Judge fines Trump lawyers in Clinton case thrown out in September



A federal judge on Thursday fined lawyers for former President Donald Trump more than $66,000 and admonished them for making frivolous and baseless claims in Trump’s defamation lawsuit against Hillary Clinton and her allies, as a result of the 2016 presidential election.

The fines imposed by Judge Donald M. Middlebrooks, a President Bill Clinton appointee in the Southern District of Florida, include a $50,000 penalty to the court and an additional $16,274.23 payment to one of the 29 defendants in the case, Charles Dolan, for expenses he incurred. incurred as a result of the lawsuit, which the judge dismissed in September.

The libel suit accused 2016 Democratic presidential candidate Hillary Clinton and her allies of harming Trump with an orchestrated plan to spread false information that his campaign was colluding with Russia. Middlebrooks, in dismissing the lawsuit in September, had written that there were “glaring structural flaws in the prosecution’s argument.”

Two of the Trump lawyers – Alina Habba and Peter Ticktin – said they would appeal.

“We have tried to correct a mistake, and our reward is a kick in the teeth,” Ticktin said in an email. “Ultimately, this will be decided by a panel of three judges on the Eleventh Circuit Court of Appeals, as we believe the dismissal and the sanctions that followed will eventually be reversed.”

The other attorneys, Michael T. Madaio and Jamie Alan Sasson, did not immediately respond to emails from The Post.

The fines are the latest legal setback for Trump. Federal officials are investigating him for taking sensitive government documents after leaving the White House, and officials in Manhattan are investigating the financial records of his sprawling real estate company.
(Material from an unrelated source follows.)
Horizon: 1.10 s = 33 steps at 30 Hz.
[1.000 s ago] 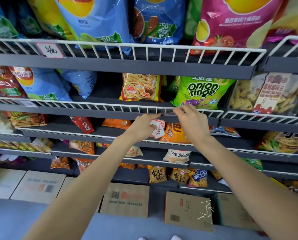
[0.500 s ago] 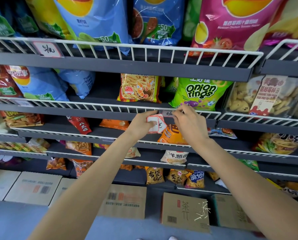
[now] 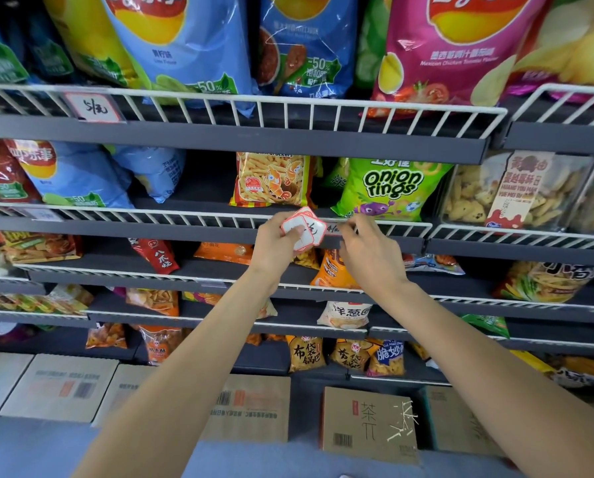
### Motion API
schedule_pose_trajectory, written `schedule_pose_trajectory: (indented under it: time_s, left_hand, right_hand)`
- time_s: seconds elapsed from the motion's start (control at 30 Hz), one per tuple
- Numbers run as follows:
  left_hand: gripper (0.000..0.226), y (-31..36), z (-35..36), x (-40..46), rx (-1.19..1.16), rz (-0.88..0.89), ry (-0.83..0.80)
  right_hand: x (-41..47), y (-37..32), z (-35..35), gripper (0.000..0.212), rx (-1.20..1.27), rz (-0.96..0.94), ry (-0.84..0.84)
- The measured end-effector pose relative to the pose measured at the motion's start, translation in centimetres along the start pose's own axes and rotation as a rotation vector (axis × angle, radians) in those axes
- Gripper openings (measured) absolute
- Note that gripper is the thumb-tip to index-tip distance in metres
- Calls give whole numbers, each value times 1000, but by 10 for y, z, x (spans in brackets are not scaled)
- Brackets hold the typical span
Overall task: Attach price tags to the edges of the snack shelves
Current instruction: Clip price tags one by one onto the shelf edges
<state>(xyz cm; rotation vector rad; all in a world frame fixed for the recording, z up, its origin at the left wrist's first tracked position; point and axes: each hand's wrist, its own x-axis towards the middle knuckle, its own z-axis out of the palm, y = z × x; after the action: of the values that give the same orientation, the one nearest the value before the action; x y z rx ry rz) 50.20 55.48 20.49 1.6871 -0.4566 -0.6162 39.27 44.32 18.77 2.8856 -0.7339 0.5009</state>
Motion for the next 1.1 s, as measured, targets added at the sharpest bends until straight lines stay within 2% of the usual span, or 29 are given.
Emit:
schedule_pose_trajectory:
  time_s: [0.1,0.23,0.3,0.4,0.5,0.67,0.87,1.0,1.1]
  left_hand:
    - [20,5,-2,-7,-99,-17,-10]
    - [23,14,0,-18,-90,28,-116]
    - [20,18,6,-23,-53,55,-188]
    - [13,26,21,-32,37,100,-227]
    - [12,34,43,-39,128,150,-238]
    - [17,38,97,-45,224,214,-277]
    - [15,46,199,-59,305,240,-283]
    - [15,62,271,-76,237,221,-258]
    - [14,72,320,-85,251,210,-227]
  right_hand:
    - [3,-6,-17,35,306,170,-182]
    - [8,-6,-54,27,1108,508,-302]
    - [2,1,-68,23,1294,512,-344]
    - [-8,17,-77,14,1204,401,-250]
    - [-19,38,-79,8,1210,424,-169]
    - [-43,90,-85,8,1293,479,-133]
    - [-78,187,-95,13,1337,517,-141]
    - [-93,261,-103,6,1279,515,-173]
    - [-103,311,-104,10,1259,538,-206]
Last month, in a separate case, a federal judge said Trump signed legal documents he knew contained fake voter fraud numbers

The fines also come as Republicans and conservative media have openly blamed Trump for the Republicans’ underperforming in Tuesday’s midterm elections, which Trump had hoped would show his electoral clout ahead of an expected announcement next week that he would run for president in 2024.

In the lawsuit, Trump’s attorneys inaccurately described Dolan in court documents as a former Democratic National Committee chairman, a senior official in the Clinton campaign, and a close associate and adviser to Clinton. Trump’s lawsuit also accused Dolan, a public relations executive, of helping create a “file” of false information intended to defame Trump.
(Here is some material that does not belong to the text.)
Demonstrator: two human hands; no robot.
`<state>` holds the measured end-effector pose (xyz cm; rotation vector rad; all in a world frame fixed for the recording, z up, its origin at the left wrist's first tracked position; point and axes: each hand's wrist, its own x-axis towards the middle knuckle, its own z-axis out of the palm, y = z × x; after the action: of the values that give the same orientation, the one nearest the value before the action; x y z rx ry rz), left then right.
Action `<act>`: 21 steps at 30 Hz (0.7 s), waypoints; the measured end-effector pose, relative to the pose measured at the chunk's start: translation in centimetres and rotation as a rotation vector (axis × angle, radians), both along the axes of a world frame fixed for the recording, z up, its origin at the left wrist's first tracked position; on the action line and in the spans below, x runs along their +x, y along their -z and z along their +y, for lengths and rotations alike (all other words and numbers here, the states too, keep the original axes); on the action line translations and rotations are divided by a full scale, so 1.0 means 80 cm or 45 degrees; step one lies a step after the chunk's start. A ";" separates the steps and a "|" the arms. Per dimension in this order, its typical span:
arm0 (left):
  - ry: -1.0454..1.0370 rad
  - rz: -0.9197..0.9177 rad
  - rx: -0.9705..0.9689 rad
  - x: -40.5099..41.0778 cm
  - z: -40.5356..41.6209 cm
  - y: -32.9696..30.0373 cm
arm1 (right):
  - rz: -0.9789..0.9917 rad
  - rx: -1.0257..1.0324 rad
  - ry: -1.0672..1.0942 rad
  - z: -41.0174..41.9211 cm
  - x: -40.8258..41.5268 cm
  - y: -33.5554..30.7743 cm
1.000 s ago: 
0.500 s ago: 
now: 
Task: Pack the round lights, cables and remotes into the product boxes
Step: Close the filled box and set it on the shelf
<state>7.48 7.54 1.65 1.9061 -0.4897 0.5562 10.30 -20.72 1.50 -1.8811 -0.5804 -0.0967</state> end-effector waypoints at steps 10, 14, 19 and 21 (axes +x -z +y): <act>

In response, a lawyer for Dolan demanded that his client be removed from the lawsuit, noting in court documents that Dolan had not participated in the drafting of the case, had never chaired the DNC, and said his role in the campaign was, as Middlebrooks wrote, “limited to knocking on doors as a volunteer.”

Clinton, through a spokesperson, denied even knowing him, Middlebrooks wrote.

Trump’s lawyers subsequently modified their complaint but did not materially change their claims about Dolan, the judge wrote. The amended complaint referred to Dolan as a former chairman of a “national democratic political organization” and a “senior Clinton campaign official,” Middlebrooks wrote. Criticism of this amended complaint was “regardless,” the judge wrote.

In imposing the fines on Trump’s lawyers, Middlebrooks cited Rule 11 of the Federal Rules of Civil Procedure which, the judge wrote, is intended to “deter attorneys and litigants from clogged federal courts with frivolous files.”

Middlebrooks wrote that penalties under that rule are necessary when a party makes a plea “that has no reasonable factual basis,” “is based on a legal theory that has no reasonable chance of success,” or when a plea is made “too bad faith”. .”

“Here all three are true,” Middlebrooks wrote. He later added, “The pleas in this case contain factual allegations that were either knowingly false or made in reckless disregard for the truth.”

As an example, Middlebrooks highlighted a detail presented by Trump’s attorneys that stated that Dolan was a Florida resident. Dolan’s attorney noted that his client was a Virginia resident and did not do any campaign work in Florida.

Trump’s attorneys reacted, bizarrely, to the amended complaint that Dolan was a resident of New York and that “Charles Dolan is an incredibly common name, and the plaintiff’s attorney’s traditional search methods have found countless individuals with that name in the United States.” nationwide, many of whom live in New York.”

The Valley Voice
The Valley Voicehttp://thevalleyvoice.org
Christopher Brito is a social media producer and trending writer for The Valley Voice, with a focus on sports and stories related to race and culture.